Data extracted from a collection

§

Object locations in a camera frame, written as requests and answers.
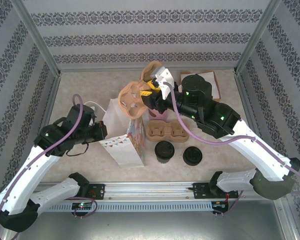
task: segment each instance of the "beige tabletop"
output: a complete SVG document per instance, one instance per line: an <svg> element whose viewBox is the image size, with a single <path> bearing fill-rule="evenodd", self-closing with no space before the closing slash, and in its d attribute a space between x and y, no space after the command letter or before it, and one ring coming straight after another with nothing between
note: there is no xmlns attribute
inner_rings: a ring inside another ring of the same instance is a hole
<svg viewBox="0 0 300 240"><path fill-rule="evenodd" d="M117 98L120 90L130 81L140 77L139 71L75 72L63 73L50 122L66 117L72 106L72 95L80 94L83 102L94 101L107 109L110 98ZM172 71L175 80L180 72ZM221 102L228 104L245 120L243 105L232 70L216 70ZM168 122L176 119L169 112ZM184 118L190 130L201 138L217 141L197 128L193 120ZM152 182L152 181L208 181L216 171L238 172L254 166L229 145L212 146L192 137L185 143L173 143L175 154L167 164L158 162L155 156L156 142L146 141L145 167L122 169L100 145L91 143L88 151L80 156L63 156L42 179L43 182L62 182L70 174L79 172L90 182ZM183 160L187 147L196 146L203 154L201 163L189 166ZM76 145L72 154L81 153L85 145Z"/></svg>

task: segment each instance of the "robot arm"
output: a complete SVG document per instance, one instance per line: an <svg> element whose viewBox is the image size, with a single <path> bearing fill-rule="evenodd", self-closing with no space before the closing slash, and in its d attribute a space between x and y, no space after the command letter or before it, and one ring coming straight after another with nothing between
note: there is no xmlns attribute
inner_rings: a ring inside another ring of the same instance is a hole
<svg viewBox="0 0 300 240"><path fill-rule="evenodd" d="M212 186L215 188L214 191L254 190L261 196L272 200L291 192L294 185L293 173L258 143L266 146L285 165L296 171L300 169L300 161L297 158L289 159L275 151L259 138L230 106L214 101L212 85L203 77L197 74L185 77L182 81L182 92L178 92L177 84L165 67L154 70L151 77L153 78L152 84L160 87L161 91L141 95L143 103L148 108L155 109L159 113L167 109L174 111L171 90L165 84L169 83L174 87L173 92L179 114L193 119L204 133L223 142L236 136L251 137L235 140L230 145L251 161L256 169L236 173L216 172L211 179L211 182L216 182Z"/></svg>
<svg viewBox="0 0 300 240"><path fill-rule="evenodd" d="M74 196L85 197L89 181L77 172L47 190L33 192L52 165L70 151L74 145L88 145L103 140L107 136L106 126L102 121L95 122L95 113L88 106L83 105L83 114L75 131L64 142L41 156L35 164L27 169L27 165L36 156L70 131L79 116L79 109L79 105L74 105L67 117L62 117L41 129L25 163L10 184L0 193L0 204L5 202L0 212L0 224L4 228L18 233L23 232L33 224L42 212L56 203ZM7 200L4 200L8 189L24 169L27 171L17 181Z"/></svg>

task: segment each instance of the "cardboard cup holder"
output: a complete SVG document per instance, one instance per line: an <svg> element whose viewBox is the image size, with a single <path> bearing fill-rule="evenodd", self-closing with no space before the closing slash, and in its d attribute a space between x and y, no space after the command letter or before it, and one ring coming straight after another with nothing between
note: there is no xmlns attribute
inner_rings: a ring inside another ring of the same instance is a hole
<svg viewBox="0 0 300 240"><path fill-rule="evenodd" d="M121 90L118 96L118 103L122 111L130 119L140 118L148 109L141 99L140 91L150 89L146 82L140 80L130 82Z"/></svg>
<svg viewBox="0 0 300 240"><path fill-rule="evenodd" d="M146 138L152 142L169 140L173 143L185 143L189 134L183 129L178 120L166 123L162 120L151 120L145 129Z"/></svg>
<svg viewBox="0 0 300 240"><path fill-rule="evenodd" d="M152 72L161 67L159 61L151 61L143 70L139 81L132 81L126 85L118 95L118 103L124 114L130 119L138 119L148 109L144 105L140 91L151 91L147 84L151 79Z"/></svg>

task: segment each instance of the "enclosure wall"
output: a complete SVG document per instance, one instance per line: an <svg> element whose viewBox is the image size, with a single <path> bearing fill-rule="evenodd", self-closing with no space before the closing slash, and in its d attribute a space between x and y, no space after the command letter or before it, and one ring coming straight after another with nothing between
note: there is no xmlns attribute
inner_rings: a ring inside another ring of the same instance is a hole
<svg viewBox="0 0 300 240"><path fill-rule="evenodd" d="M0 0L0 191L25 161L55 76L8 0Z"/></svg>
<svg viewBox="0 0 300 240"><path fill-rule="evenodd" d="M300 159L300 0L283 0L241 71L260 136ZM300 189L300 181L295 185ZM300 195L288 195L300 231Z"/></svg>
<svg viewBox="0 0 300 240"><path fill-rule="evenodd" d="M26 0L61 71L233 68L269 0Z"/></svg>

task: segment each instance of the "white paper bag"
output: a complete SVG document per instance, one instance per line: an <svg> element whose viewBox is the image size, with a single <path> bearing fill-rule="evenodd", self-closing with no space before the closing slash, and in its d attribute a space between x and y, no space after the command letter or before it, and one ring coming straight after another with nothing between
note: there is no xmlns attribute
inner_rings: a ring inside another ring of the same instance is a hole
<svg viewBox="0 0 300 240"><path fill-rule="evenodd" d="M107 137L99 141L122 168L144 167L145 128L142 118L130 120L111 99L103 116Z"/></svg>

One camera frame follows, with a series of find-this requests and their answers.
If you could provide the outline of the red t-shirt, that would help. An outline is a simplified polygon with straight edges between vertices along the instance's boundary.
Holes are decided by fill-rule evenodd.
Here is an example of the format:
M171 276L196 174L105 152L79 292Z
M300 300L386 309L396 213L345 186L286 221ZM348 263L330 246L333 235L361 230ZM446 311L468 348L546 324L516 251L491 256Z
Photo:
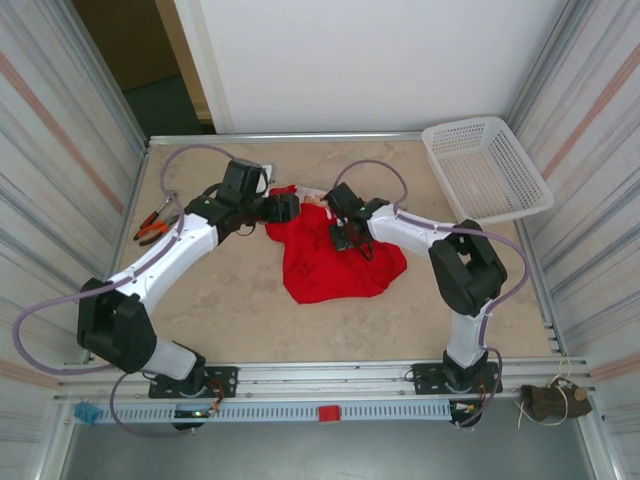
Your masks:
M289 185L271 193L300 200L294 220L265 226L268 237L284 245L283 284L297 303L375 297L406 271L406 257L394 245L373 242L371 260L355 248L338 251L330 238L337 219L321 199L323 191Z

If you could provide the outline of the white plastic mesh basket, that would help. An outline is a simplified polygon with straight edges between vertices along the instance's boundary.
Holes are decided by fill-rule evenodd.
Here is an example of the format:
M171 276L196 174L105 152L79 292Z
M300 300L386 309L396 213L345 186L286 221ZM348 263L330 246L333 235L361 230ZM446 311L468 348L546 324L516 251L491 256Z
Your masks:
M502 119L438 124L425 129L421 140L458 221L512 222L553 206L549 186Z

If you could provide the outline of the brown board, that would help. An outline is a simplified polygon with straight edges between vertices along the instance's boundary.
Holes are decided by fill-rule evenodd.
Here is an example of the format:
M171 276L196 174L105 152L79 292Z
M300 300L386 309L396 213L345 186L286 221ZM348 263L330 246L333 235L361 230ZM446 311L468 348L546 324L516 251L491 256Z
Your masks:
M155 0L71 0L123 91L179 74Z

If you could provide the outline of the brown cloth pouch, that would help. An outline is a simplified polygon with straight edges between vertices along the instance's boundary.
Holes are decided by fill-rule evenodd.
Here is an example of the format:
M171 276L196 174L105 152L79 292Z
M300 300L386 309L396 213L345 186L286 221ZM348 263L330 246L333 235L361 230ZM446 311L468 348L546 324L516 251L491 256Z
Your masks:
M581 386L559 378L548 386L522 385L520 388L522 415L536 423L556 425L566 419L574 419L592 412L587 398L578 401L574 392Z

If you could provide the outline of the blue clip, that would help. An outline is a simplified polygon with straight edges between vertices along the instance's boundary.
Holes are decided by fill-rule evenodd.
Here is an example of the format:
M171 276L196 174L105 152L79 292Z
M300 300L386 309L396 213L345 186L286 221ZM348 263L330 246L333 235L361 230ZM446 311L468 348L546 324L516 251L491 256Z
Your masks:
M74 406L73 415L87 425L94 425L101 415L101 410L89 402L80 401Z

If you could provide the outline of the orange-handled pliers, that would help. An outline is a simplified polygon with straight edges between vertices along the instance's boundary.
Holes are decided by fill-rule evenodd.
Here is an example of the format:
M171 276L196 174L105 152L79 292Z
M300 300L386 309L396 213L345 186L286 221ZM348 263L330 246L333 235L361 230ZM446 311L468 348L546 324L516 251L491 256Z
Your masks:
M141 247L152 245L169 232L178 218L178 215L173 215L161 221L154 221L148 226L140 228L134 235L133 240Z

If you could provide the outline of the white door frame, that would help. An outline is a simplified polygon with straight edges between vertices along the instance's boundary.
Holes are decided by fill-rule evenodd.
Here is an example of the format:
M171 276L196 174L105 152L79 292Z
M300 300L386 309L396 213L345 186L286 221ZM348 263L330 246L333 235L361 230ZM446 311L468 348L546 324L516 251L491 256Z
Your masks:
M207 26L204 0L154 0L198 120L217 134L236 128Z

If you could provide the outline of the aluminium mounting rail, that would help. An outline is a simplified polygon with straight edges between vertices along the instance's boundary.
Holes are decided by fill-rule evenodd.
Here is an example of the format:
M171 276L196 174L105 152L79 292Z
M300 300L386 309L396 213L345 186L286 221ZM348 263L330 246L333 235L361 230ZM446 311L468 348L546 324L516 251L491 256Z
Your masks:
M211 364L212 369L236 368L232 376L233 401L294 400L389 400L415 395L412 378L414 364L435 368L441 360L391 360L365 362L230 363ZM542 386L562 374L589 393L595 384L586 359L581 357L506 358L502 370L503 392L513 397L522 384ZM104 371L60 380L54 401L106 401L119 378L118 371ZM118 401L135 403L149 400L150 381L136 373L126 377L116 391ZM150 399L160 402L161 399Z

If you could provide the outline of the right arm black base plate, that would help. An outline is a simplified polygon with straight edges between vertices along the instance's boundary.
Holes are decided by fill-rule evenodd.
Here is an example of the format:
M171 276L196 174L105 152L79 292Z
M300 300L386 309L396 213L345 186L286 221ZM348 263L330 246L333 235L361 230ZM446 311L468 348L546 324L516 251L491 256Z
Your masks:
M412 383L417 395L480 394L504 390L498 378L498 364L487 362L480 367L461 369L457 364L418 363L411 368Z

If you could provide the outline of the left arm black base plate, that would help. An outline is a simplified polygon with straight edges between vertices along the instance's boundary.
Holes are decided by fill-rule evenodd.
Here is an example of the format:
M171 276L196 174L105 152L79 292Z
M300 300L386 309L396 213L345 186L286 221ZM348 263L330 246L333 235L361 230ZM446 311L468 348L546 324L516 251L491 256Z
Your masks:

§

Look through the entries above and report the number of lines that contain "each". Write only the number.

# Your response
5